Important: When using ScholixFilters, you must provide either a sourcePid or a targetPid. PIDs should be prefixed with their scheme (e.g., doi:10.xxxx/yyyyy).

import asyncio
from aireloom import AireloomSession
from bibliofabric.auth import NoAuth
from aireloom.endpoints import ScholixFilters # Import the filter model
from bibliofabric.exceptions import ValidationError, BibliofabricError

async def search_scholix_links_example():
    async with AireloomSession(auth_strategy=NoAuth()) as session:
        try:
            # Example 1: Find links where a specific DOI is the source
            source_doi = "10.1038/s41586-021-03964-9" # An example Nature paper DOI
            print(f"Searching for links originating from PID: doi:{source_doi}")

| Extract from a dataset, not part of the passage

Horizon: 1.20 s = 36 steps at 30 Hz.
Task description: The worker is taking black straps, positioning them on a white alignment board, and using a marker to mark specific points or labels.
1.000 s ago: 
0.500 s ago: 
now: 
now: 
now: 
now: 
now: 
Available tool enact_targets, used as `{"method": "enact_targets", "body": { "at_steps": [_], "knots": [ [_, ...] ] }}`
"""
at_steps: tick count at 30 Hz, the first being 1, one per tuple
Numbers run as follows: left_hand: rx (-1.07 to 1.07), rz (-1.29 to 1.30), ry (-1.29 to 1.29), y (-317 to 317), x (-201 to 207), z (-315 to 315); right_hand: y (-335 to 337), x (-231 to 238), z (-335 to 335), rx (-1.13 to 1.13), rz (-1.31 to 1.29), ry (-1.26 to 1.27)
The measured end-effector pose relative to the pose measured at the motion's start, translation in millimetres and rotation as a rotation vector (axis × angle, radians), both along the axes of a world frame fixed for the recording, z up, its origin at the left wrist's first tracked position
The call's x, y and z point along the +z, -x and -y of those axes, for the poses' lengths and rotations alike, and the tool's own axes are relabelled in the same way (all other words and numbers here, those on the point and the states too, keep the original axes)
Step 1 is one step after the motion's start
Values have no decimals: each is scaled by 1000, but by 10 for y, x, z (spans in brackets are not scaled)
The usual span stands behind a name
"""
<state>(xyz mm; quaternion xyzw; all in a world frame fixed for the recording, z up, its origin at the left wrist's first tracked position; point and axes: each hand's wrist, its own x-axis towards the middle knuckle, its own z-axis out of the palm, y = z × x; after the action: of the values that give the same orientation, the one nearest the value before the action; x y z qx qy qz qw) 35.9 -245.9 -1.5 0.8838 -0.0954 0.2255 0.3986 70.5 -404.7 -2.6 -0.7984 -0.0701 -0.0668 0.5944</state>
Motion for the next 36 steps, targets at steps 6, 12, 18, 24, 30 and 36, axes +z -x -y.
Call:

            filters_from_source = ScholixFilters(
                sourcePid=f"doi:{source_doi}",
                # Optional: filter by relationship type
                # relation="References", # e.g., source "References" target
                # Optional: filter by target type
                # targetType="Dataset"
            )

            response_from_source = await session.scholix.search_links(
                filters=filters_from_source,
                page=0,       # Scholexplorer API uses 0-indexed pages
                page_size=5   # Corresponds to 'rows' in the API
            )

            print(f"\nFound {response_from_source.total_links} links originating from doi:{source_doi}.")
            print(f"Displaying page {response_from_source.current_page + 1} of {response_from_source.total_pages}:")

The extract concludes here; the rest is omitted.